Although by no means conclusive, the following steps are used by a majority of scientists in their work:

1. Observation

The scientist observes something interesting, and he wants to know how it happened. He lays down the basic questions as to what is responsible for the phenomena he observed, and from there begins to form his hypothesis.

In asking these questions scientists also look for research that has already been done on their topic to determine if they are duplicating a past experiment, doing something new, or building on a previous experiment. Such research, although tedious and time-consuming, simply builds on the knowledge yet to be gained by the scientist’s questions.

2. Hypothesis

A hypothesis is a statement of what the researcher thinks will happen in the experiment. This is usually an educated guess using current theory and has to be testable and observable.

3. Experiment

When designing the experiment, the researcher carefully controls as many variables as possible. In most experiments there is a control group and a treatment group. The two groups are as similar as possible, but the treatment group is the one that experiences the variable as to what the researcher is studying.

4. Conclusion

Photographic study of a horse galloping (top) and its animated sequence, by Eadweard Muybridge, 1887.
Photographic study of a horse galloping (top) and its animated sequence, by Eadweard Muybridge, 1887.
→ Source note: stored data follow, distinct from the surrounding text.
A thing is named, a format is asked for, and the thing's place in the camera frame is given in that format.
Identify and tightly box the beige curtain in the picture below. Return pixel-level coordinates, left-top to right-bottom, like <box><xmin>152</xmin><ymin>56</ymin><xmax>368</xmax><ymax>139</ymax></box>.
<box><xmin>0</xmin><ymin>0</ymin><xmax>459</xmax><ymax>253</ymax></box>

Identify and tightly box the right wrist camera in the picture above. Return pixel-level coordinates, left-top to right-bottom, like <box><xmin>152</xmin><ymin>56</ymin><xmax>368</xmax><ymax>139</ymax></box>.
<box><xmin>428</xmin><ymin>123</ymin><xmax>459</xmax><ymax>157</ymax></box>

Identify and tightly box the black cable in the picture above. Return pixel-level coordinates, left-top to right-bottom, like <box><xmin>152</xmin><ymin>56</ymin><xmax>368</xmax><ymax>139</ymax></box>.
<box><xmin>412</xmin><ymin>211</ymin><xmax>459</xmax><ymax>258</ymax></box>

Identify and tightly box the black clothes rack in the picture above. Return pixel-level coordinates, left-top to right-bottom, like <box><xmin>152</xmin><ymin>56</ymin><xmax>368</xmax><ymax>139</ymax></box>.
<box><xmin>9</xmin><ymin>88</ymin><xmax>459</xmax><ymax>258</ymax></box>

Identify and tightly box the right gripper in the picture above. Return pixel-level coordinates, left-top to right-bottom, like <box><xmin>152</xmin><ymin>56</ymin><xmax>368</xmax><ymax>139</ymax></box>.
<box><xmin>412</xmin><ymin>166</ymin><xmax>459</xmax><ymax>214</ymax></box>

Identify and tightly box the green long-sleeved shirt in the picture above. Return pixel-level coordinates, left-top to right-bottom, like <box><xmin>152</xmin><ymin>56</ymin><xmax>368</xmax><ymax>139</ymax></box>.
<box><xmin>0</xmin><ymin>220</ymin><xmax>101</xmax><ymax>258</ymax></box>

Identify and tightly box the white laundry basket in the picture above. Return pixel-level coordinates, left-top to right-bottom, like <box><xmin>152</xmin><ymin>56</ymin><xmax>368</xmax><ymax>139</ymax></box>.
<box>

After the data are analyzed and written down, the scientist checks the results against the hypothesis; if the results have proven the hypothesis to be wrong, then it must be discarded. Even if the hypothesis is not correct, conclusions can still be made and significant knowledge gained. If the hypothesis is indicated to be correct, then the results are published and sent to other scientists within the field in question.

Scientists must be able to take such published data and repeat the experiment. This not only confirms the validity of the original hypothesis, but advances it to the level of a “theory”, which in science means an interpretation or explanation of a hypothesis that is well-supported by evidence which is tested and testable. A theory can also be falsified by evidence as well. The level of a “fact” or “law” is simply that which is empirical, and cannot be proven wrong.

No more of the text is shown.